Phase IV SI Meeting in late Spring or early Summer 2004 – During the course of the meeting, there was open discussion of where to have the next Scientific Investigator meeting. Ted Durbin had recently visited the newly built AMC conference center up at Crawford Notch, New Hampshire, which appears to have moderate rates. During the final plenary session, there was a strong recommendation that the project office approach the AMC to see if holding the next Investigator meeting there was feasible. The preference was that the meeting take place sometime between the middle of June and the last part of July. The meeting would run from Monday afternoon to Friday at noon with time off during the week for excursions/hiking etc. There was a strong desire to have a few overview talks to summarize where we are in synthesis and the use of posters and poster sessions to convey other scientific results. Bob Groman will investigate the potential meeting site and communicate with the investigators as to the possible dates.


The meeting room provided up to thirty high speed Internet connections. On average, there were fifteen laptop computers present daily. A dedicated Window-XP based computer was used to store PowerPoint presentations. Presentation files were copied to this system either via CDrom or via USB-based "memory sticks" or "thumbs." An Epson 720C LCD projector was used to display these talks. In addition, several participants used their own laptop systems (mostly MacIntosh) to present their talks. A laser printer and a color ink jet printer were also available in the meeting room.

Next Year's Science Meeting

On Thurday, we discussed the best dates to hold our next Us GLOBEC Georges Bank Science Meeting. While more people said the the fall would be the better time, a summer date was better for those participants who teach. We decided to look into possible meeting dates in late May and early June. In additonal, T. Durbin suggested that we consider having our next meeting at the Appalachian Mountain Club at Crawford Notch, New Hampshire. Bob G. was asked to look into this. [Editor's Note: The next Investigators' meeting will take place at Salve Regina University, June 21-25, 2004.]

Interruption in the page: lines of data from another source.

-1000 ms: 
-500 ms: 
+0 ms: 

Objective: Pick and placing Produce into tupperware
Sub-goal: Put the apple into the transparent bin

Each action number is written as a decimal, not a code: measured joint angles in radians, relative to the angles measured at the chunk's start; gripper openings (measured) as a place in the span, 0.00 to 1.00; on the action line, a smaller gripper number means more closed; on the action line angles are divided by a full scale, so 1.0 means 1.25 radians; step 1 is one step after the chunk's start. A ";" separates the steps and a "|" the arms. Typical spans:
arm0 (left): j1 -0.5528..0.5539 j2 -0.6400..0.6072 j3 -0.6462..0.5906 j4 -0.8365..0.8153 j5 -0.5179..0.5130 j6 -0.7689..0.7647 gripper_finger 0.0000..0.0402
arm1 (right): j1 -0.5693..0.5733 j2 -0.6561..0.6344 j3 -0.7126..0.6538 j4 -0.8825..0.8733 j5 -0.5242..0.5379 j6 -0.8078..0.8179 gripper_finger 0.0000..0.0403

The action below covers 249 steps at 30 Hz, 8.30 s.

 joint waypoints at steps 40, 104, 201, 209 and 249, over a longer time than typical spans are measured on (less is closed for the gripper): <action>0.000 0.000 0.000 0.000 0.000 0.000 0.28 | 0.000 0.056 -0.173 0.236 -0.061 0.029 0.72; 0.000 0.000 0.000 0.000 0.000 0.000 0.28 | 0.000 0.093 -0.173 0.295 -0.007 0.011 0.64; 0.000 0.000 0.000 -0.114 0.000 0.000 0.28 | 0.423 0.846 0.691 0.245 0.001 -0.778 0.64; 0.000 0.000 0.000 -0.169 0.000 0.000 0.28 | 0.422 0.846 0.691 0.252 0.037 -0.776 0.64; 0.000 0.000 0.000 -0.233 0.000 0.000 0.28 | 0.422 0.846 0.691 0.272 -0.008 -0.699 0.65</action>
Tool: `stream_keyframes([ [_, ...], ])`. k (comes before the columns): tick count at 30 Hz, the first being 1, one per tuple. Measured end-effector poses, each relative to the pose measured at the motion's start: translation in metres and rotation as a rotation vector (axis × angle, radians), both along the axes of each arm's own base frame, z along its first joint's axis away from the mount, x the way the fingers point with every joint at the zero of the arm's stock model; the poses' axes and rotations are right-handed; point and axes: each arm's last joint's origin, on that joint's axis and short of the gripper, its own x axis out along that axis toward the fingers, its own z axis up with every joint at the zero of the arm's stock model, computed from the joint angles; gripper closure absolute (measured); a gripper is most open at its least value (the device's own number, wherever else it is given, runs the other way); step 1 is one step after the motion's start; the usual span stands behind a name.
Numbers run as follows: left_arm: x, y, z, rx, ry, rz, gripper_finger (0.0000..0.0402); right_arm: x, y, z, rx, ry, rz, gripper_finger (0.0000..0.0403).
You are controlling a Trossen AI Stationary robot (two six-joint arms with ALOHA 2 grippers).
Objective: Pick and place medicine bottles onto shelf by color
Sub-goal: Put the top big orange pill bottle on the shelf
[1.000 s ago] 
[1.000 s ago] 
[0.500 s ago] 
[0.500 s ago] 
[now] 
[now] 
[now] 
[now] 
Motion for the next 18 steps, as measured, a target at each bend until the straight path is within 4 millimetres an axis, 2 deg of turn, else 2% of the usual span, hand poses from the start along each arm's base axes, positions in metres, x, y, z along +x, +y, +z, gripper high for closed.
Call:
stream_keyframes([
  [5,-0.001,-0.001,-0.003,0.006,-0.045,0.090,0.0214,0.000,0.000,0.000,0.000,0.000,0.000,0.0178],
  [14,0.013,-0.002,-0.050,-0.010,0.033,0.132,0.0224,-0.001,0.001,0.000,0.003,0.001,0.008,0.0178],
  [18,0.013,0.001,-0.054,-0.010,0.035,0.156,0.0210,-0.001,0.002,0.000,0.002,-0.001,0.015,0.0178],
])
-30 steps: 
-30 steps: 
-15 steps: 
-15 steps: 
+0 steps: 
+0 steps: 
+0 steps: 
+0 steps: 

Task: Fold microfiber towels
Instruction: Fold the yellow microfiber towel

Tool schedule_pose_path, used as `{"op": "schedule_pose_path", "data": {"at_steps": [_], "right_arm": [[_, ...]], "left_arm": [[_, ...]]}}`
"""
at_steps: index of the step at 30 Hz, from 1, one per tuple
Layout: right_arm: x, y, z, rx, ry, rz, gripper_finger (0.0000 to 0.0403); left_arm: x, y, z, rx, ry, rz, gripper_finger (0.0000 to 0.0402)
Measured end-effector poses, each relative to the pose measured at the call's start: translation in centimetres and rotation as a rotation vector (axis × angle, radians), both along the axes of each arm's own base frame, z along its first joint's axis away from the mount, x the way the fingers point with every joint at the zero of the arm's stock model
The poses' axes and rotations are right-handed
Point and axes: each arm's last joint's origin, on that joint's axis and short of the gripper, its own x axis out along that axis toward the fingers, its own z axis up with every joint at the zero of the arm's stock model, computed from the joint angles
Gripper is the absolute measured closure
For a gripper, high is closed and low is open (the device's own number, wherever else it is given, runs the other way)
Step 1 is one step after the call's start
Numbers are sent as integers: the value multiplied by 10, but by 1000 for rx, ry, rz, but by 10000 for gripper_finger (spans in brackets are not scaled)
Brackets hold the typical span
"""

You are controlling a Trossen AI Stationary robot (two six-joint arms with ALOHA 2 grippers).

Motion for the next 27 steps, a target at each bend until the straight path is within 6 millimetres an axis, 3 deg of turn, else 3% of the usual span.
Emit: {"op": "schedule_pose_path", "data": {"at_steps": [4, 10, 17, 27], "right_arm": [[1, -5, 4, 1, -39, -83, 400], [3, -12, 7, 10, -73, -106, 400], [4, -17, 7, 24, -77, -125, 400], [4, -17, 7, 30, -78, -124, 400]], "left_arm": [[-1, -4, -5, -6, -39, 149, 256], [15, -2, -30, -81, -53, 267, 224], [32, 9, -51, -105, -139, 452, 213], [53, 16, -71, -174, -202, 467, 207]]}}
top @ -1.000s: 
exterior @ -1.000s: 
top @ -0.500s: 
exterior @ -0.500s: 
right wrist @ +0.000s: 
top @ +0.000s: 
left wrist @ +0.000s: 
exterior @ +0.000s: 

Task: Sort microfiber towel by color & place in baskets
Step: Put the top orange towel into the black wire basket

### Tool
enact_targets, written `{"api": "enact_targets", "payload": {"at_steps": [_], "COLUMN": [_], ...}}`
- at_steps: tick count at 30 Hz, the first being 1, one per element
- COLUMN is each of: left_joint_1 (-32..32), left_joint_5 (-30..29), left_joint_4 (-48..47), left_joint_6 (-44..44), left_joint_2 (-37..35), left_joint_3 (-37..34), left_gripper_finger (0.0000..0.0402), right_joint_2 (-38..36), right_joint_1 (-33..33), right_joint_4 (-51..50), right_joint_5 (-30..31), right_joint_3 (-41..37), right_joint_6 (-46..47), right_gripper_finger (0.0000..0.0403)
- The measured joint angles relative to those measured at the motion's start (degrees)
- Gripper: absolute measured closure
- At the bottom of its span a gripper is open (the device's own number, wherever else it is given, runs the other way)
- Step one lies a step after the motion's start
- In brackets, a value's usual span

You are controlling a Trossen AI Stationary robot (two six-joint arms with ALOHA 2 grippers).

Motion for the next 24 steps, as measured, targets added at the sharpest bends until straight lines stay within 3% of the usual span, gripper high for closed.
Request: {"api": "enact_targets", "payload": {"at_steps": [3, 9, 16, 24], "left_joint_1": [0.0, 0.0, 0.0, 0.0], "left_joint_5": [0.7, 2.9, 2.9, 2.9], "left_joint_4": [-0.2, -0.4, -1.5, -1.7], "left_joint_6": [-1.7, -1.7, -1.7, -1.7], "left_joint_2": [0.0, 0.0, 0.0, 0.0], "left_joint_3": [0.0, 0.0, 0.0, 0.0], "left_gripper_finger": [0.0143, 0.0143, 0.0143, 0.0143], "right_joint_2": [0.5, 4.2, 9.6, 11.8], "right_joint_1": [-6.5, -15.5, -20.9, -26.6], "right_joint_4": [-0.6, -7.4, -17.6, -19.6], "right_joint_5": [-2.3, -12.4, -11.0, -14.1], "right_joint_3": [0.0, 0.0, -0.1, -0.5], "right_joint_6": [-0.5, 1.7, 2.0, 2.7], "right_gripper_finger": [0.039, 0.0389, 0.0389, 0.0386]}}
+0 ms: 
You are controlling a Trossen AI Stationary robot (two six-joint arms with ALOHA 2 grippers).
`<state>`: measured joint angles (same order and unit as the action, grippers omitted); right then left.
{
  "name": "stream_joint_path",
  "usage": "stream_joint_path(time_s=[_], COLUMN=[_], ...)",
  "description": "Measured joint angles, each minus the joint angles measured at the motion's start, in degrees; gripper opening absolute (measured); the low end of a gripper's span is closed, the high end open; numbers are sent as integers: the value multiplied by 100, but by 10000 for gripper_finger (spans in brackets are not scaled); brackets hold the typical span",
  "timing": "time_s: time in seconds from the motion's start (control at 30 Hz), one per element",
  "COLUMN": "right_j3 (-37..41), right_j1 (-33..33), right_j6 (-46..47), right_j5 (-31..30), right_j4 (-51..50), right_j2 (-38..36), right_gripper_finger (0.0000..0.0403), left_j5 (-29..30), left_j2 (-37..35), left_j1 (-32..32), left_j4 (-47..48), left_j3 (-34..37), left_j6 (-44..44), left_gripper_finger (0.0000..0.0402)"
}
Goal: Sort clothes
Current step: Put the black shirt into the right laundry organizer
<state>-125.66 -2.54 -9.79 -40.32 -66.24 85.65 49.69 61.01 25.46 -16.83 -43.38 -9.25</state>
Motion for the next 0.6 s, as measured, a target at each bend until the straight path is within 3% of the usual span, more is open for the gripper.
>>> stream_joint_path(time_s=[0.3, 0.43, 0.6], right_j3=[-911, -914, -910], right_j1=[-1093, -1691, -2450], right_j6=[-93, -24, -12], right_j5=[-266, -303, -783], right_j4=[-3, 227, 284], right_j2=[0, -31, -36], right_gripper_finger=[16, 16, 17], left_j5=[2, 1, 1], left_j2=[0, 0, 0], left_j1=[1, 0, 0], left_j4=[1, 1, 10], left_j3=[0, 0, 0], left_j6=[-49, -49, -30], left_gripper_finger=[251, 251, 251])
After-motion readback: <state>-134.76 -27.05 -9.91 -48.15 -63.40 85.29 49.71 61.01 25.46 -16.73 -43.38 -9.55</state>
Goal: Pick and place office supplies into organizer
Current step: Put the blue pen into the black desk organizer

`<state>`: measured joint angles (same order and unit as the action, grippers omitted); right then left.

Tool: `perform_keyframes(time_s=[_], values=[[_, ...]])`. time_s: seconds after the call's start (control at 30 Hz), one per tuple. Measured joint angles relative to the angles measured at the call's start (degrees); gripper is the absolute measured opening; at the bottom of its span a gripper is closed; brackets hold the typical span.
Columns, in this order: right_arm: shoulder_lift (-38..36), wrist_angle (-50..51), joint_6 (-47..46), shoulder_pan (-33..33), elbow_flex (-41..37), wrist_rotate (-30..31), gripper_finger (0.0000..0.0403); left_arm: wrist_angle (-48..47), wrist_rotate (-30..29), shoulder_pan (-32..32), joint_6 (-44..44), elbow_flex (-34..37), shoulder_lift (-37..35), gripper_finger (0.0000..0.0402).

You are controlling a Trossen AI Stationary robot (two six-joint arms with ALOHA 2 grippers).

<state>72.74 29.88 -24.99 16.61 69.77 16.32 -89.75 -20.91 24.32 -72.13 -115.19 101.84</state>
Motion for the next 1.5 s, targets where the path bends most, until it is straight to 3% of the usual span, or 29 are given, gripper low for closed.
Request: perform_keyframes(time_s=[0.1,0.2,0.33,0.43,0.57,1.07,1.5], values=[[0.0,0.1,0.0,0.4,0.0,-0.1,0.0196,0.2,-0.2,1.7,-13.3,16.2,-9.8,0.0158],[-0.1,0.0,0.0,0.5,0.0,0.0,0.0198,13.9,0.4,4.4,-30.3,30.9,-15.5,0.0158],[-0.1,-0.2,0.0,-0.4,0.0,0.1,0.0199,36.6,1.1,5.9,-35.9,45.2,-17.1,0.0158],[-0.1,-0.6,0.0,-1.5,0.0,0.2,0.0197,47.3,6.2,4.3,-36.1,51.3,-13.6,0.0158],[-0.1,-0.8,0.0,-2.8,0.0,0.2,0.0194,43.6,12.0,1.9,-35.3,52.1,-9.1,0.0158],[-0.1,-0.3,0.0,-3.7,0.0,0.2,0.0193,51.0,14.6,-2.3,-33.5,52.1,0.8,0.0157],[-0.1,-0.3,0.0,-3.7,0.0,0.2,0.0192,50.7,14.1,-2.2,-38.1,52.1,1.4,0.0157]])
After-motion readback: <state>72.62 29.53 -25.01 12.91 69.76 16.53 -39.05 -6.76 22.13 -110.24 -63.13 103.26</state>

Add Preprints and Published Articles to Web Site

Several attendees suggested that US GLOBEC Georges Bank preprint and published articles be placed on-line, in a similar way as the US JGOFS program has done. Bob G. will follow up. [Editor's note: Bob G. contacted the editor of this US JGOFS web page and was told that every journal has its own set of rules about posting preprints or published articles on the web and one needs to consult with each journal. Usually, the journal will allow the author to maintain a copy of his/her own paper on his/her own web site, but anything beyond that needs permission. Some journals allow preprints to be posted, others do not. It will be necessary to write for special permissions to the journals. But it can it can be done.]